As far as the timing, arriving just a day before the Double Event, this again may have turned out to be a lucky guess, but not an uneducated one for someone paying close attention, as an enterprising newspaperman would. The Nichols murder had taken place on a Friday. The Chapman murder had occurred a week later on a Saturday. There had been no murders for the next two weekends, so if one was going to happen at all, the weekend of September 28–29 would be a likely time. Also, with no murders in that stretch of time, the story was starting to get cold, so if you wanted to revive it, this would be the moment.

The “Saucy Jacky” postcard then, which was posted on October 1, was an attempt to “catch up” with what had actually happened and authenticate the first communication: the “double event this time number one squealed a bit couldnt finish straight off …” People believe what they want to believe, and for a public anxious to know the monster they were dealing with, this was just the kind of authentification they needed.

Of course, in one important sense, the “Dear Boss” letter became a real and self-actualizing part of the case. Because even if the communication was not authentic, it ensured that this series of crimes would be immortalized. Without the Jack the Ripper identity, I doubt whether this offender would have so captured history and the public imagination.


FROM
HELL”

The frenzy was still intense. In addition to the stepped-up police patrols, locals had formed their own protective organizations. The most highly visible was probably the Whitechapel Vigilance Committee, which was headed by George Akin Lusk, a builder who specialized in the restoration of music halls. Lusk attained a high profile for himself by writing about the case in the
Times
.

On October 16, Lusk received a package in the mail: a small cardboard box wrapped in brown paper and bearing a London postmark. In the box was half a kidney, soaked in wine to preserve it. Wrapped around the kidney was a crudely written letter:

From hell

Mr Lusk

Sor

I send you half the Kidne I took from one women prasarved it for you tother piece I fried and ate it was very nise I may send you the bloody knif that took it out if you only wate a whil longer

signed Catch me when

you can

Mishter Lusk.

Lusk assumed the organ and letter to be a hoax, possibly by a medical student or group of students with easy access to an anatomy lab. But he was persuaded by friends to hand it over to authorities for analysis. Dr. Thomas Openshaw of London Hospital believed it to be human, and from an individual of about forty-five and suffering from Bright’s disease, not an inconsistent finding in a chronic alcoholic. A number of other experts had a chance to examine the kidney, with mixed opinions as to its authenticity in the Eddowes murder. That authenticity, however, has never been ruled out, and much of the scholarship over the years suggests that the kidney may actually have belonged to the victim.
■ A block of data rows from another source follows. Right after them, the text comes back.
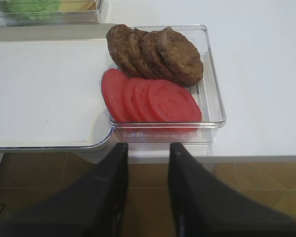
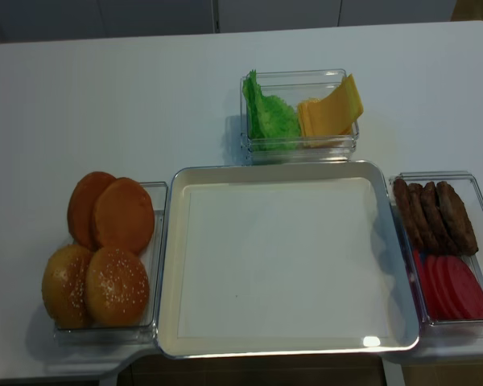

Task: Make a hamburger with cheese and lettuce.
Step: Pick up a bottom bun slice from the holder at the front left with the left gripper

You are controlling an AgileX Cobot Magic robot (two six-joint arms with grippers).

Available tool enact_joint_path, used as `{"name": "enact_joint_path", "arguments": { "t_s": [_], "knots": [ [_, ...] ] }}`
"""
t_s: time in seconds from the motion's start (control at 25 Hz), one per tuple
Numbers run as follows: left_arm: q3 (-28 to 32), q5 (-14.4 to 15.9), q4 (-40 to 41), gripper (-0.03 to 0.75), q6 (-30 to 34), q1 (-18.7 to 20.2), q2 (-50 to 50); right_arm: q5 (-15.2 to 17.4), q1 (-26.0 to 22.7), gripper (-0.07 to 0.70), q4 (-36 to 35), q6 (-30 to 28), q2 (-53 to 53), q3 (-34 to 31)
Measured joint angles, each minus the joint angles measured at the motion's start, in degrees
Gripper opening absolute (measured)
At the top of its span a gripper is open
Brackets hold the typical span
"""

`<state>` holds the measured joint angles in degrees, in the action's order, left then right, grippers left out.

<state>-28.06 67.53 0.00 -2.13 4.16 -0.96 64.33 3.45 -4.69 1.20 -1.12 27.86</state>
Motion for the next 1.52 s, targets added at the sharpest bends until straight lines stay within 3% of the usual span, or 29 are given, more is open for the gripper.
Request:
{"name": "enact_joint_path", "arguments": {
  "t_s": [0.2, 0.56, 0.8, 1.12, 1.24, 1.28, 1.52],
  "knots": [
    [0.00, 0.00, 0.00, 0.550, 0.00, 0.00, 0.00, 0.00, 0.00, 0.173, 0.00, 0.00, 0.00, 0.00],
    [0.00, -0.10, 0.00, 0.550, -0.10, 0.00, 0.00, 0.00, 0.00, 0.163, 0.00, 0.00, 0.00, 0.00],
    [-3.77, -1.39, -1.25, 0.525, -0.33, 0.00, 1.75, 0.00, 0.00, 0.163, 0.00, 0.00, 0.00, 0.00],
    [-10.36, -6.72, -1.50, 0.510, -0.74, 0.00, 19.02, 0.00, 0.00, 0.156, 0.00, 0.00, 0.00, 0.00],
    [-13.89, -8.61, -1.64, 0.496, -3.34, 0.00, 30.77, 0.00, 0.00, 0.155, 0.00, 0.00, 0.00, 0.00],
    [-13.89, -8.61, -1.64, 0.496, -3.34, 0.00, 30.77, 0.00, 0.00, 0.155, 0.00, 0.00, 0.00, 0.00],
    [-23.37, -9.38, -1.89, 0.490, -4.19, 0.00, 52.17, 0.00, 0.00, 0.155, 0.00, -0.11, 0.00, 0.00]
  ]
}}
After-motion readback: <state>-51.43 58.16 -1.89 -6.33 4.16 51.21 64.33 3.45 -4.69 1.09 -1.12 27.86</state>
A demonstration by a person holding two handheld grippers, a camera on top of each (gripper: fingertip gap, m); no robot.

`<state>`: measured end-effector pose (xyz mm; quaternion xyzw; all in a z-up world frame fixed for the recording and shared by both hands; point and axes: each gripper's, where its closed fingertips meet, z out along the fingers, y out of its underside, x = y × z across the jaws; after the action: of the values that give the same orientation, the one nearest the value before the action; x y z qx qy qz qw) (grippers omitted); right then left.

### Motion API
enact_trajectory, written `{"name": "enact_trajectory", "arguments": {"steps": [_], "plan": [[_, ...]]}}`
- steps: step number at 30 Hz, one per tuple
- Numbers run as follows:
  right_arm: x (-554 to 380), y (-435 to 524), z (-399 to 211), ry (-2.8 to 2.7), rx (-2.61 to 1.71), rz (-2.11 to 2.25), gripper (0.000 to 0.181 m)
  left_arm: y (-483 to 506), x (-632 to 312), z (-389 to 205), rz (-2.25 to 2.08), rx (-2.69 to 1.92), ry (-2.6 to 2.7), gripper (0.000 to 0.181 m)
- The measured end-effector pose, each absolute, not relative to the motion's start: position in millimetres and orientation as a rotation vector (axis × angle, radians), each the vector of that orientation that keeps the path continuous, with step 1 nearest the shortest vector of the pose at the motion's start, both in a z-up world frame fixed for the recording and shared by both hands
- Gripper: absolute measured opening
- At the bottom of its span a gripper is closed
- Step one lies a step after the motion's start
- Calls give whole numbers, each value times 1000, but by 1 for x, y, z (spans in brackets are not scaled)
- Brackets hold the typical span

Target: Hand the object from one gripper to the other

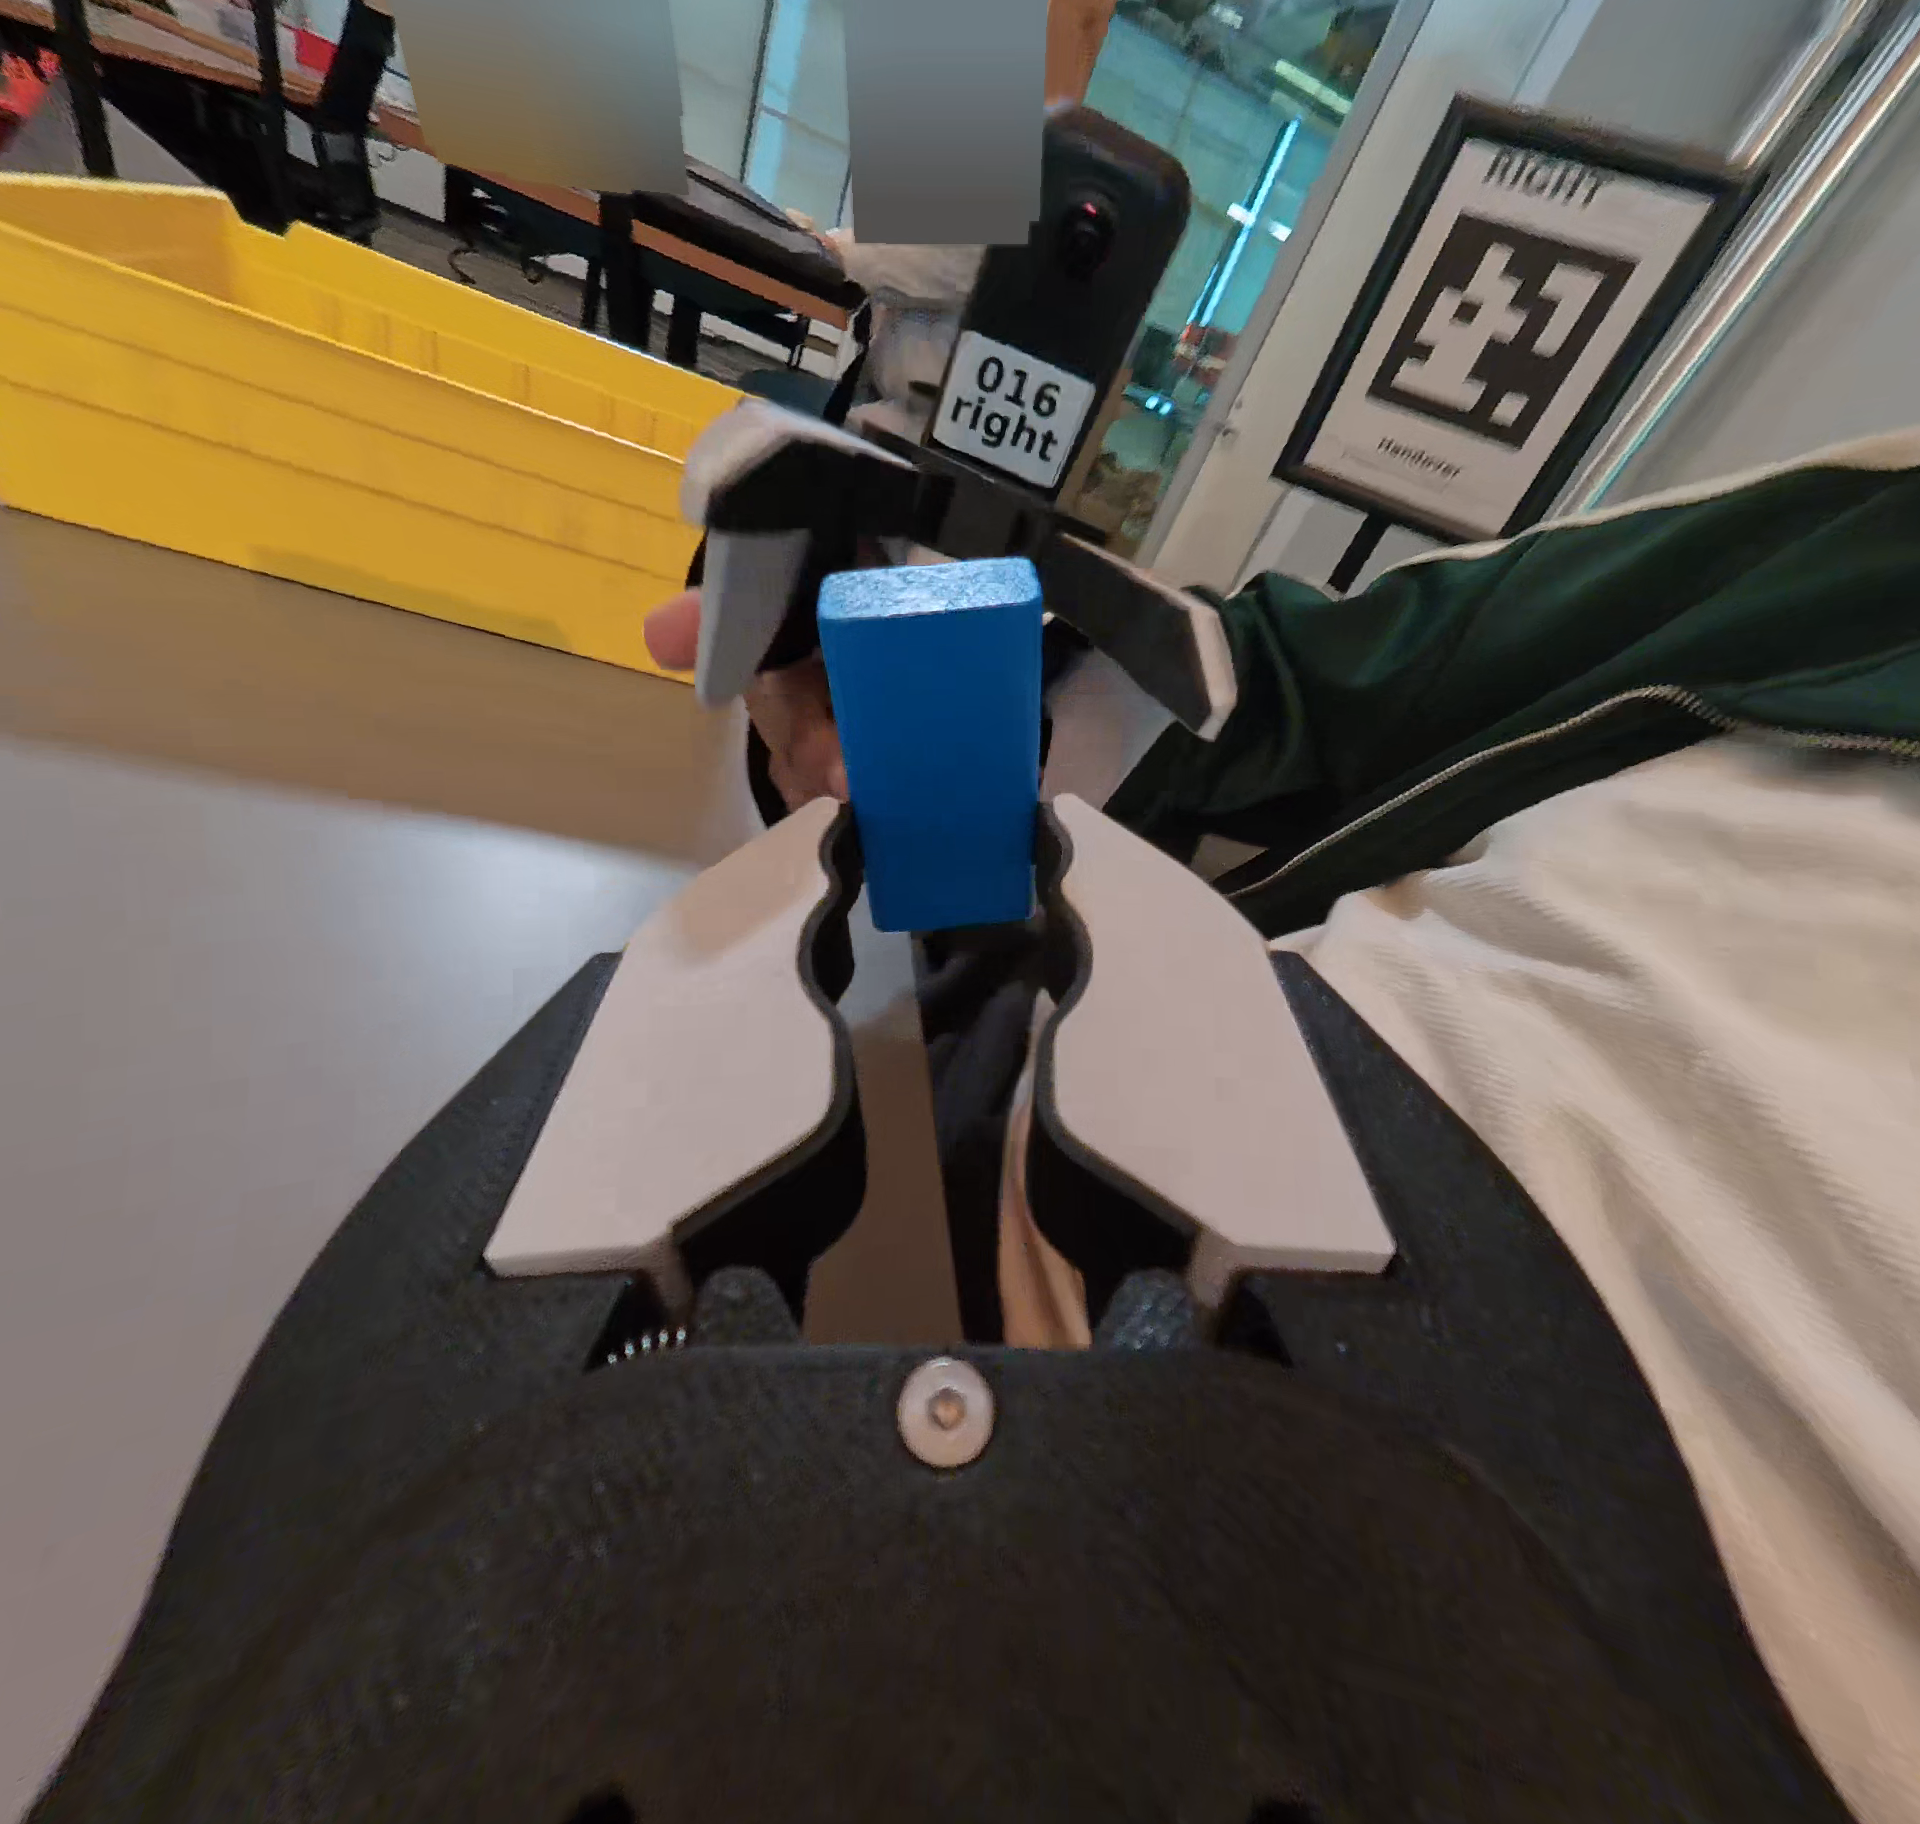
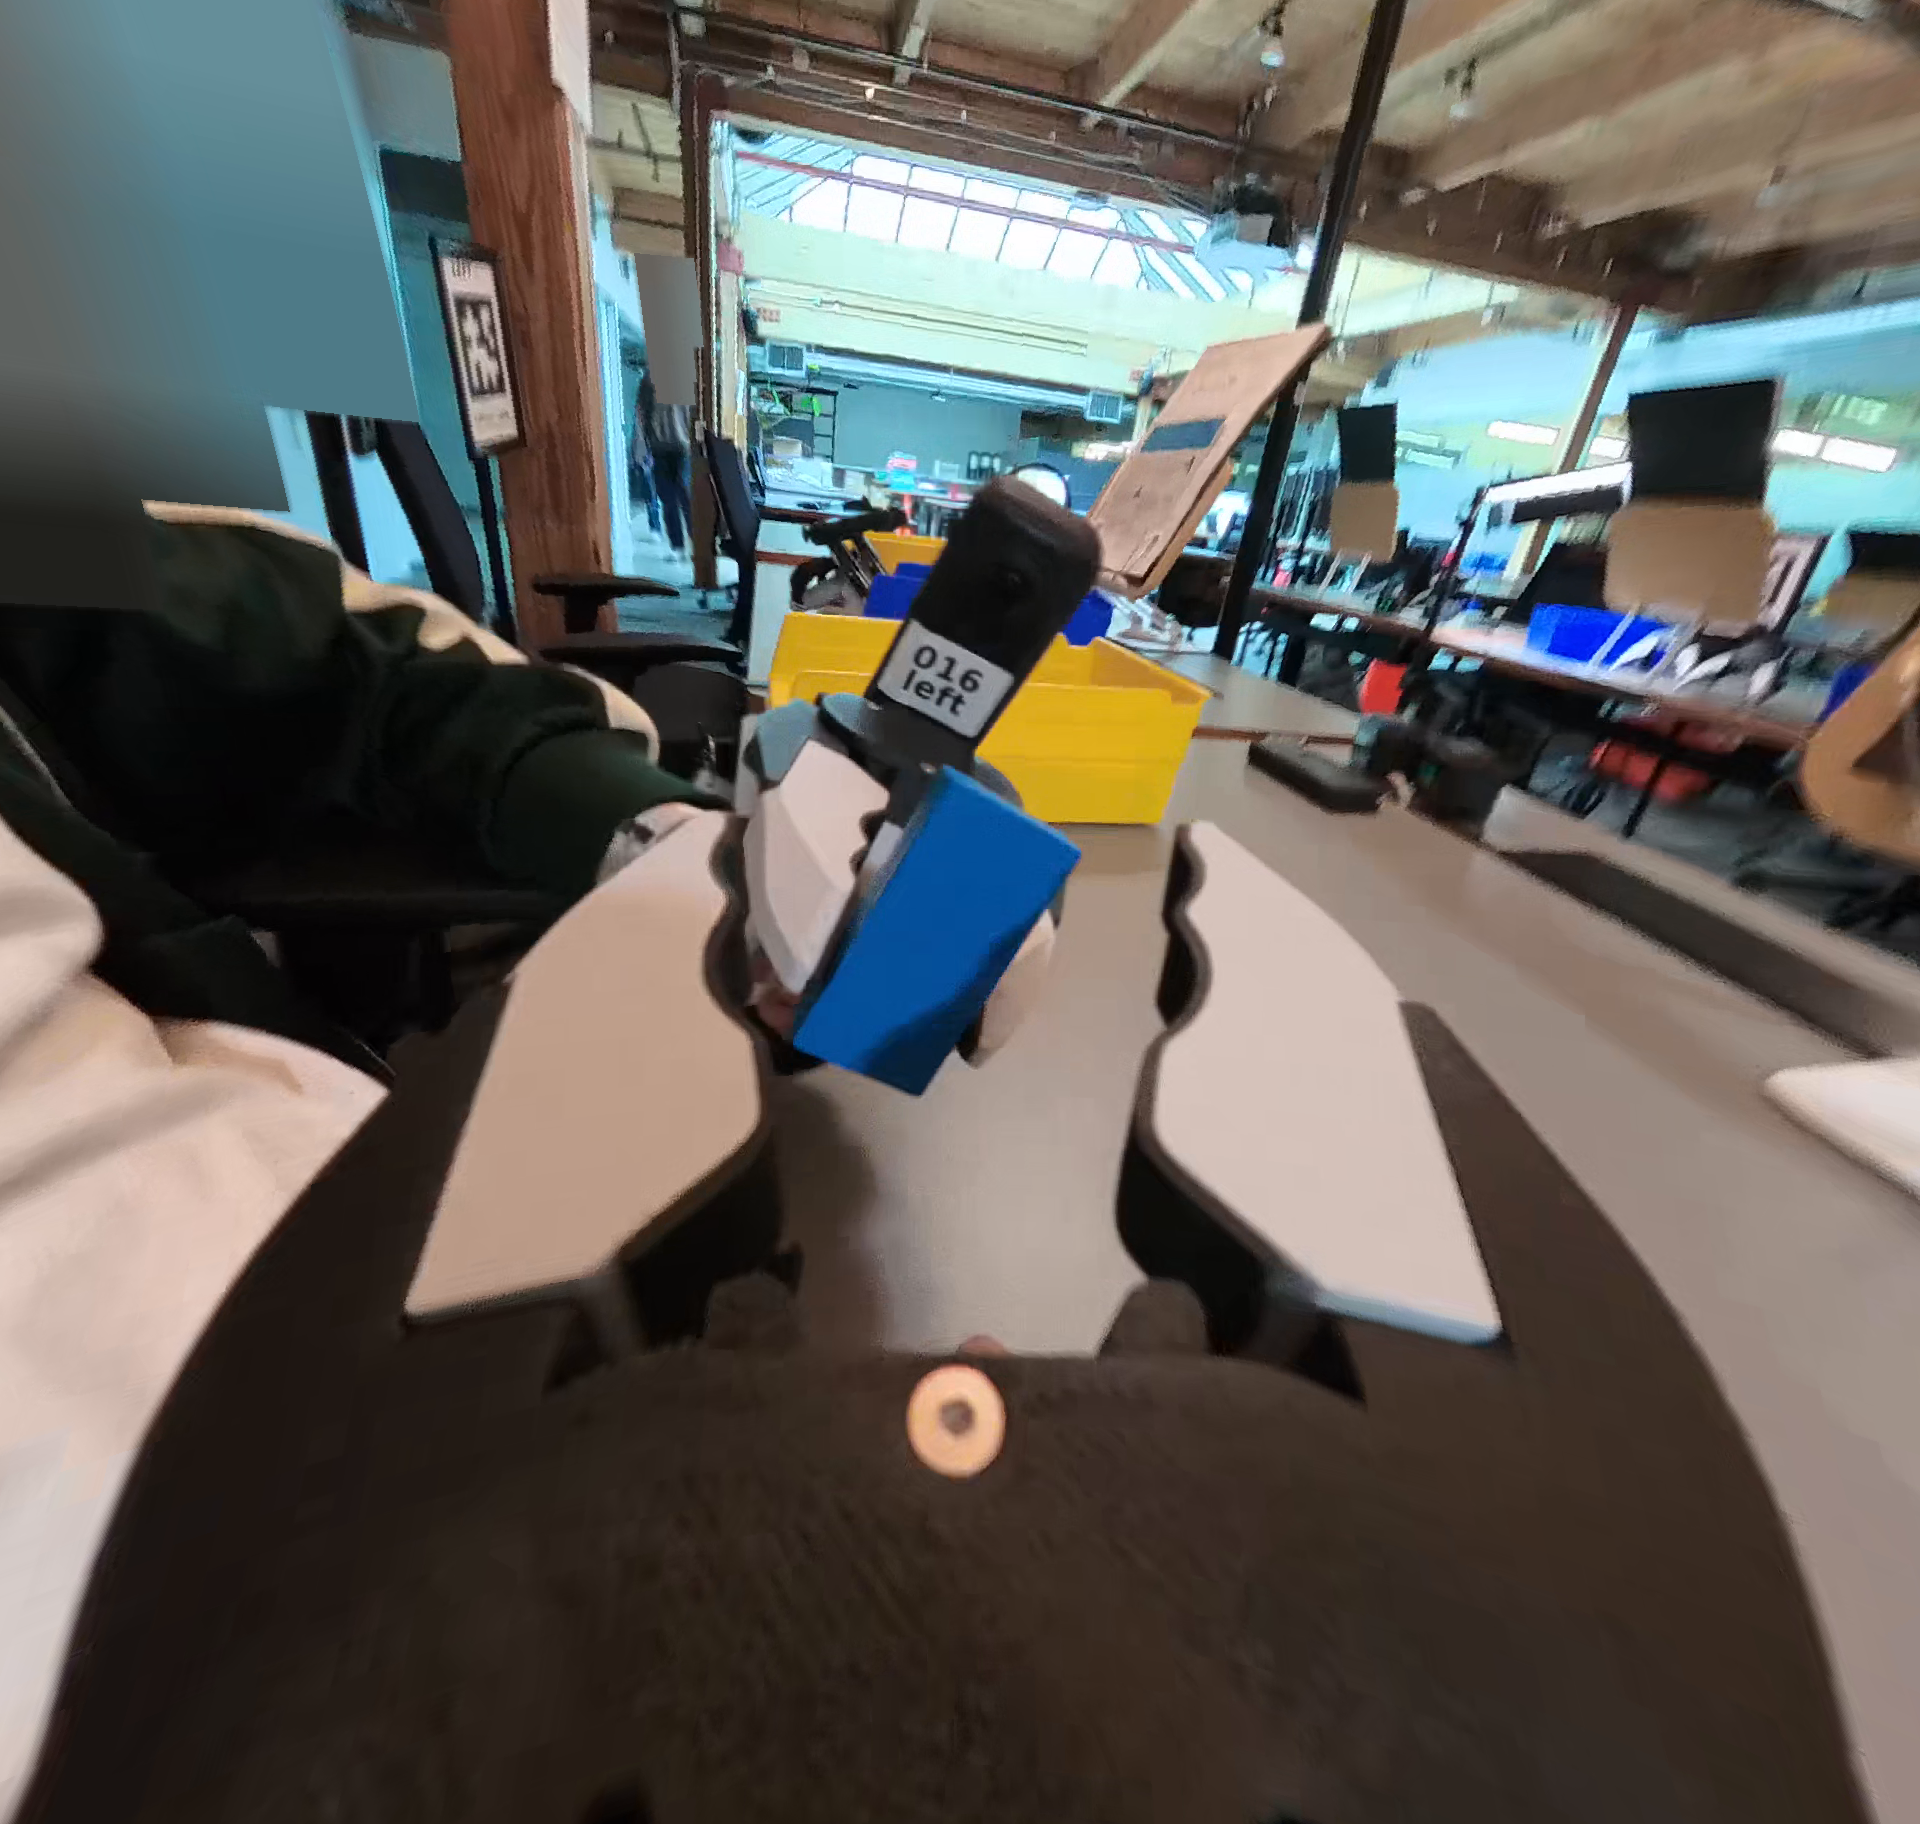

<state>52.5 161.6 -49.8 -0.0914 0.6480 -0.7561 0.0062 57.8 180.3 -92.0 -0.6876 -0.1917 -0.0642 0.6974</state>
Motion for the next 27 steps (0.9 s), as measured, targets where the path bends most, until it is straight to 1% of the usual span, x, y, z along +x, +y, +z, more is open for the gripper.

I can’t speak to the forensic likelihood of the kidney’s having come from Catherine Eddowes’s body, but the accompanying letter is certainly intriguing. Despite the apparent differences in handwriting (possibly attributed to an increasingly fragmented psyche), many of the Ripperologists and other students of the case who believe the “Dear Boss” and “Saucy Jacky” communications to be authentic believe the same of the Lusk letter, and vice versa. I’m not so sure. Handwriting experts are divided on the matter, so I can’t rely on them for help.